A estimativa baseada no genoma é consistente com provas arqueológicas de que os humanos modernos e os Neandertais viveram lado a lado na Eurásia durante um período de 6.000 a 7.000 anos.

Revelados novos detalhes sobre a migração humana para a Eurásia

A análise, que envolveu genomas humanos atuais, bem como 58 genomas antigos sequenciados a partir de ADN encontrado em ossos humanos modernos de toda a Eurásia, estabeleceu uma data média para o cruzamento entre 'Homo neanderthalensis' e 'Homo sapiens' de cerca de 47.000 anos atrás.

As estimativas anteriores para a época do cruzamento variavam entre 54.000 e 41.000 anos atrás.

As novas datas também implicam que a migração inicial dos humanos modernos de África para a Eurásia tenha terminado basicamente há 43.500 anos, de acordo com a mesma fonte.

"É realmente importante, porque tem implicações diretas na nossa compreensão do momento da migração para fora de África, já que a maioria dos não africanos hoje tem 1% ou 2% de ascendência dos Neandertais", defendeu Priya Moorjani, professora de biologia molecular e celular na Universidade da Califórnia, citada no comunicado.

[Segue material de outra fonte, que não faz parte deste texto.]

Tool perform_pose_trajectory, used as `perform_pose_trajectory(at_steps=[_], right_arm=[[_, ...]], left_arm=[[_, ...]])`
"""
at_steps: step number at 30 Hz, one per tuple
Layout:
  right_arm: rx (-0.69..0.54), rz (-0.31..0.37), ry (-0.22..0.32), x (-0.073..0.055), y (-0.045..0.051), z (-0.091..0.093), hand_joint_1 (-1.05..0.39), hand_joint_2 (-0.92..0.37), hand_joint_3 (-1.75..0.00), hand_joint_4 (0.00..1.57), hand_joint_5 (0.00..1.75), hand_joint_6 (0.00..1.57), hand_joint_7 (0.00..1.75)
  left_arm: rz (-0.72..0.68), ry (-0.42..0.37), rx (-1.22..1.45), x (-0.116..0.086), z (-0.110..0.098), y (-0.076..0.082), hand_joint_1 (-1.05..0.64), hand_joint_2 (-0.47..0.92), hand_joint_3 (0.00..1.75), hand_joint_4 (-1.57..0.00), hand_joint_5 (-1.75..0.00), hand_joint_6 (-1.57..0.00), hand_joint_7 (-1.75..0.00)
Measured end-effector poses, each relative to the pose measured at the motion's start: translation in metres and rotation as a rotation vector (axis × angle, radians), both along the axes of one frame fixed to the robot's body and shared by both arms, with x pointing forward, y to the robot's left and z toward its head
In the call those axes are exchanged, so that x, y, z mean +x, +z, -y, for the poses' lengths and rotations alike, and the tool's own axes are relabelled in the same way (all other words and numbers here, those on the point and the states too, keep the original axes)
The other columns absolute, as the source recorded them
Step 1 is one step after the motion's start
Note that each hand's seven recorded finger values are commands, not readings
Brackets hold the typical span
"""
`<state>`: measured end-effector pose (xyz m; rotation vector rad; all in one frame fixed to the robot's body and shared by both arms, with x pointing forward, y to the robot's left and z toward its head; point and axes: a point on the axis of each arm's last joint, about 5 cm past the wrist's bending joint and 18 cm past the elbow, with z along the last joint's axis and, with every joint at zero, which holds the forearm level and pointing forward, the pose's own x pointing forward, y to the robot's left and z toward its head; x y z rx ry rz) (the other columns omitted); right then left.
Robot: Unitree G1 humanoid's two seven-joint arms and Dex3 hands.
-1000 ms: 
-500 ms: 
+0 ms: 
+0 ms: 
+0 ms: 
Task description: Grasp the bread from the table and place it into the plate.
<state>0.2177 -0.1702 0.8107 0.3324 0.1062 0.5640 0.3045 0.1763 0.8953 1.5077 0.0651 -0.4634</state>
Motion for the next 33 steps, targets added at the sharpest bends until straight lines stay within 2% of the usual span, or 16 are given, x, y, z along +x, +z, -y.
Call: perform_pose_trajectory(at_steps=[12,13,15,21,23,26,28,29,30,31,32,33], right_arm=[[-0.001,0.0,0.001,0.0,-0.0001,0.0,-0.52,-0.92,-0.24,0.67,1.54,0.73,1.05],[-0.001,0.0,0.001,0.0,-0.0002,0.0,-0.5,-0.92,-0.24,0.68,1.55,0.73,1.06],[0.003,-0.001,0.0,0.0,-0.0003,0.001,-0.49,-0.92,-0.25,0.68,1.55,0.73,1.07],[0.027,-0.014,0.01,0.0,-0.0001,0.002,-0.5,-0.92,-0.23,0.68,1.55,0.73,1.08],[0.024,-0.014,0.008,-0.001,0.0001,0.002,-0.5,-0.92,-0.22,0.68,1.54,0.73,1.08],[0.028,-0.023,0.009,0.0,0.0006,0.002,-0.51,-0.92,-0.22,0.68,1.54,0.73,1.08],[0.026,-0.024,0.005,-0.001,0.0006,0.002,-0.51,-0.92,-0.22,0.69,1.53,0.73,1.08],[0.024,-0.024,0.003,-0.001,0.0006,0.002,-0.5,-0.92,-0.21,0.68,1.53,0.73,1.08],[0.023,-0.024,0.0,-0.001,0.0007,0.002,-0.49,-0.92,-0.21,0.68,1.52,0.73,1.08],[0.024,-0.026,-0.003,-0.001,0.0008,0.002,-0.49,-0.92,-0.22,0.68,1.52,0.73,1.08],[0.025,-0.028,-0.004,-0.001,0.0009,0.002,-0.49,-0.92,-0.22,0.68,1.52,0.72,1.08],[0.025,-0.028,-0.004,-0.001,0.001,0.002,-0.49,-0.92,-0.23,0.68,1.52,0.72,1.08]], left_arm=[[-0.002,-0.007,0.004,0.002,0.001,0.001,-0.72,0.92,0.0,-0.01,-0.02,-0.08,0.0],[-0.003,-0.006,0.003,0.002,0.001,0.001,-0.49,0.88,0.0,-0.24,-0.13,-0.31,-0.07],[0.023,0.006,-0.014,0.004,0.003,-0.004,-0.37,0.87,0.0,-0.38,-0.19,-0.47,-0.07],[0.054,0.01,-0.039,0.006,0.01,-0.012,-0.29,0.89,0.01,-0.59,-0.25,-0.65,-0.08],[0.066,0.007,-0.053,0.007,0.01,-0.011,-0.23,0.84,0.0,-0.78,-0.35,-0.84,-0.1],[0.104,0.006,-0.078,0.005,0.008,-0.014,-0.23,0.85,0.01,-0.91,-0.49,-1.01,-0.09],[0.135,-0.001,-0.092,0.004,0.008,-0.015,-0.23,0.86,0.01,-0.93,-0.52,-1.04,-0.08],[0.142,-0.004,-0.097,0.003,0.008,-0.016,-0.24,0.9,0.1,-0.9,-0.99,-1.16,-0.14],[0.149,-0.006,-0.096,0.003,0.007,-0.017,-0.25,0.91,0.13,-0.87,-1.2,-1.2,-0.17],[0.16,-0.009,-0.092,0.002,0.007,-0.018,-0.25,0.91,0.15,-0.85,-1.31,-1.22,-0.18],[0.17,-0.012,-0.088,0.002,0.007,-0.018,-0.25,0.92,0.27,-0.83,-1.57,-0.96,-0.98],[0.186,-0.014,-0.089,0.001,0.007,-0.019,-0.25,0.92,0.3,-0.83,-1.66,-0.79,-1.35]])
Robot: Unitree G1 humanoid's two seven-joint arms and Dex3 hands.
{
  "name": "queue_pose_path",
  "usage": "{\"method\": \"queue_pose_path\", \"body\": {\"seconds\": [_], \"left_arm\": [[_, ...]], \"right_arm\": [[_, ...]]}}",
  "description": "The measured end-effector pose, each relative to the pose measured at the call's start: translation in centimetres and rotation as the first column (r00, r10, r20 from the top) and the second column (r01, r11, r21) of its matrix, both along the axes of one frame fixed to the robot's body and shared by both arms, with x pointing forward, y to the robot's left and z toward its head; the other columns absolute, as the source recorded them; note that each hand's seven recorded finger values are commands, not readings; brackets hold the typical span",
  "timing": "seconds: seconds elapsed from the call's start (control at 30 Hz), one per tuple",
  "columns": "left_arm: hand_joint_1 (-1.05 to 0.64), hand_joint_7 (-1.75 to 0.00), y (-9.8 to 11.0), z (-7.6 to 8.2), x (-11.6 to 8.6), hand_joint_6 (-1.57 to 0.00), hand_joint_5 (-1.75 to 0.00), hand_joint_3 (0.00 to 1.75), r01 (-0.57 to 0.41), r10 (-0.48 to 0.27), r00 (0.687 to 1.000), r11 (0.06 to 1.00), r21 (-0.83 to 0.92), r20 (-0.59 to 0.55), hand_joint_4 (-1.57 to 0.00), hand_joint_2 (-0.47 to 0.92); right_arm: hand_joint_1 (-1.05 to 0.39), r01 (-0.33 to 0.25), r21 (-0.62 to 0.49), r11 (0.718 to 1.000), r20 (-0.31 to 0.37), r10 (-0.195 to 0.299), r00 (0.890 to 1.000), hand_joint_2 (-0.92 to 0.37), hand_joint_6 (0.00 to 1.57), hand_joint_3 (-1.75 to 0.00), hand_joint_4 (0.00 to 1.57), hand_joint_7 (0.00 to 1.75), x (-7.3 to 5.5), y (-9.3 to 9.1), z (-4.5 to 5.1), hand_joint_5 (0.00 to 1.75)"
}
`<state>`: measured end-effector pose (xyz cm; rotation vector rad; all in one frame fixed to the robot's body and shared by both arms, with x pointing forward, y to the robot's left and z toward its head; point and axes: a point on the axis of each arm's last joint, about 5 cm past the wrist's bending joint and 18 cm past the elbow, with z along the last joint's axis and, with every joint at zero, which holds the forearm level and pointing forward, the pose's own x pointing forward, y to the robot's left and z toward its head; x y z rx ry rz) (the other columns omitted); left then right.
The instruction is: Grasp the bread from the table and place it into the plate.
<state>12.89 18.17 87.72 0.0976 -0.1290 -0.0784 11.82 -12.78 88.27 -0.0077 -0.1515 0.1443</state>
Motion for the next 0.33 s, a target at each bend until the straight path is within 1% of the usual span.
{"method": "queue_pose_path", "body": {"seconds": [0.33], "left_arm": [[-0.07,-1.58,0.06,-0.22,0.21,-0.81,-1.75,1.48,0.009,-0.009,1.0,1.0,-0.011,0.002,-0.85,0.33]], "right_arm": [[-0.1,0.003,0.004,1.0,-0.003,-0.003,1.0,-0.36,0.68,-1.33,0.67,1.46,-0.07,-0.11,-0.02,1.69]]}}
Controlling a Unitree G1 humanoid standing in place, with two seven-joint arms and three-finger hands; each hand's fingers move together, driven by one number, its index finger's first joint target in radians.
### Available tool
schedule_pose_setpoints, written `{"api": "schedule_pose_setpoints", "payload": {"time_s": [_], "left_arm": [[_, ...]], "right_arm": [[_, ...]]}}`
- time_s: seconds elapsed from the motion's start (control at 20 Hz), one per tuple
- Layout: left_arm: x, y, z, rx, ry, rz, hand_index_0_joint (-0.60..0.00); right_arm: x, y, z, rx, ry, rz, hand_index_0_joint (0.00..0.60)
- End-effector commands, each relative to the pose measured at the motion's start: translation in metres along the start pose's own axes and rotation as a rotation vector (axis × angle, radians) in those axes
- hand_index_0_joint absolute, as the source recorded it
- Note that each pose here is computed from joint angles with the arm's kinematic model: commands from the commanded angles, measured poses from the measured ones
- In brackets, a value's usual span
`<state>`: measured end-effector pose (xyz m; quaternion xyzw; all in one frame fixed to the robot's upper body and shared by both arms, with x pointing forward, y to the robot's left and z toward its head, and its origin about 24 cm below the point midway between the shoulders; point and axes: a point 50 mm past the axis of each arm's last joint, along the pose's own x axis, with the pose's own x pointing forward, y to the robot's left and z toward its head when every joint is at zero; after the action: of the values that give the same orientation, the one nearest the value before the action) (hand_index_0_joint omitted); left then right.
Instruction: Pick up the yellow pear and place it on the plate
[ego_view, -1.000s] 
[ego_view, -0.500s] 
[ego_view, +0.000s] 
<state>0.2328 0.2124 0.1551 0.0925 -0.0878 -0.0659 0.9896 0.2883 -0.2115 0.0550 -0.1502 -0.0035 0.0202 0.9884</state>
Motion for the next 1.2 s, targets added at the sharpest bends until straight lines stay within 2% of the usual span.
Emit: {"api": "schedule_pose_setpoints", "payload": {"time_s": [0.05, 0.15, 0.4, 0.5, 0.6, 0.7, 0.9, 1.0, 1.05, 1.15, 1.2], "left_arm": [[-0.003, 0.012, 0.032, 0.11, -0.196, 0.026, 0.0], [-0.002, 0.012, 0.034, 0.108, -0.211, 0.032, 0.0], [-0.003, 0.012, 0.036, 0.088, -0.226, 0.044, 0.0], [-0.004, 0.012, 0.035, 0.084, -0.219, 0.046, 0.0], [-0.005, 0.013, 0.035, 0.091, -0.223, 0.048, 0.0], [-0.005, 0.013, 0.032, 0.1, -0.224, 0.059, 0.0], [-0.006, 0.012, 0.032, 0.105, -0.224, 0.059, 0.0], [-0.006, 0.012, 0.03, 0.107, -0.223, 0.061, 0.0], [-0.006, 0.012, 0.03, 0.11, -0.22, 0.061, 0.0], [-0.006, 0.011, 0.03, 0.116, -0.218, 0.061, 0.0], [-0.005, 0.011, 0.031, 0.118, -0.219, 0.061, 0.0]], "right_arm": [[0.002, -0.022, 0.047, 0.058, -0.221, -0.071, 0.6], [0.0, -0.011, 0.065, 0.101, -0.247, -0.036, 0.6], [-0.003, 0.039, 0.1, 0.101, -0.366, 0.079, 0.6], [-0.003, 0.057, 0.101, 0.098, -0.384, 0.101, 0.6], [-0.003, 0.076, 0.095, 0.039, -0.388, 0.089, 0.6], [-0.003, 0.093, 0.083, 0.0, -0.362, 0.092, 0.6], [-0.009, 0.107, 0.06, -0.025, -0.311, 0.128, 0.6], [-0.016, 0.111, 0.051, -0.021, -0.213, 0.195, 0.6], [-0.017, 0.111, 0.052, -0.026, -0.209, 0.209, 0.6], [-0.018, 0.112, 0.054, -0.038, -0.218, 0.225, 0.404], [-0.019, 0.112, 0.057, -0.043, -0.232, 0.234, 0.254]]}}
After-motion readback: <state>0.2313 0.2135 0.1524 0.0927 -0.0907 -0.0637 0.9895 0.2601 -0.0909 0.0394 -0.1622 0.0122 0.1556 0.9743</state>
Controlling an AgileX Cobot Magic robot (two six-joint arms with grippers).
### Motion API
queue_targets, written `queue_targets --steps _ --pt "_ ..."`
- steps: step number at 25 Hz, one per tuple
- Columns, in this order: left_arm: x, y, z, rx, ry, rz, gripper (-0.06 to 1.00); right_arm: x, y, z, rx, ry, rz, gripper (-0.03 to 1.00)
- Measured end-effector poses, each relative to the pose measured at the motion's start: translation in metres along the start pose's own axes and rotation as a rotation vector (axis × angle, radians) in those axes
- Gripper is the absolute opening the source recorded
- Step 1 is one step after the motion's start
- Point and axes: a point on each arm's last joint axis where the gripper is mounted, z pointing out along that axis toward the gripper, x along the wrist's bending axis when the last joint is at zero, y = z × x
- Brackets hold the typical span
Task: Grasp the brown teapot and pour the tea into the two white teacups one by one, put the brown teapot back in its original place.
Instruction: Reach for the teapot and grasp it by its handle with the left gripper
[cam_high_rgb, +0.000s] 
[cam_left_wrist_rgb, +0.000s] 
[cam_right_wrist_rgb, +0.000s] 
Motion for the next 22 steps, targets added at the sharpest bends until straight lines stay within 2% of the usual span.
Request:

Para a investigadora e coautora do estudo, a descoberta também tem importância para a compreensão da colonização das regiões fora de África, o que normalmente é feito através da observação de materiais arqueológicos ou fósseis em diferentes regiões do mundo.

Os novos dados podem ajudar a explicar, por exemplo, por que os asiáticos orientais têm cerca de 20% mais genes neandertais do que os europeus e os asiáticos ocidentais.

"Se os humanos modernos se mudassem para leste há cerca de 47.000 anos, como sugerem os sítios arqueológicos, já teriam misturado genes de Neandertais", referiram os investigadores.

A análise do genoma, também liderada por Benjamin Peter, da Universidade de Rochester, em Nova Iorque, e do Instituto Max Planck de Antropologia Evolutiva, em Leipzig, Alemanha, vai ser publicada na edição impressa de 13 de dezembro da revista Science.

"Mostramos que o período de mistura foi bastante complexo e pode ter levado muito tempo. Diferentes grupos poderão ter-se separado durante o período de 6.000 a 7.000 anos e alguns grupos podem ter continuado a misturar-se por um longo período de tempo", explicou o investigador, acrescentando que um único período em que houve partilha de genes se ajusta melhor aos dados.

"Uma imagem mais completa do passado"

Os peritos consideram que o trabalho desenvolvido permitiu "uma estimativa precisa" do momento da mistura de espécies, alegando que ninguém havia tentado modelar todas as amostras antigas juntas, o que permitiu agora construir "uma imagem mais completa do passado".

Em 2016, foi testado um método pioneiro para aferir o momento do chamado "fluxo génico" do Neandertal, com base em genomas frequentemente incompletos de indivíduos antigos.

Na altura, estavam somente disponíveis cinco genomas arcaicos de 'Homo sapiens'. No novo estudo, os cientistas usaram uma técnica que envolveu 58 genomas previamente sequenciados de 'Homo sapiens' que viveram na Europa, na Ásia Ocidental e Central nos últimos 45.000 anos e os genomas de 275 humanos contemporâneos em todo o mundo, para fornecer uma visão mais precisa.

A maioria dos genes neandertais mais frequentes no genoma atual estão relacionados com a função imunológica, pigmentação da pele e metabolismo, conforme relatado em alguns estudos anteriores.

Uma variante do gene imunológico herdada dos neandertais confere efeitos protetores do coronavírus que causa a covid-19, por exemplo. Alguns dos genes neandertais envolvidos no sistema imunitário e na pigmentação da pele aumentaram em frequência no 'Homo sapiens' ao longo do tempo, o que significa que podem ter sido vantajosos para a sobrevivência humana.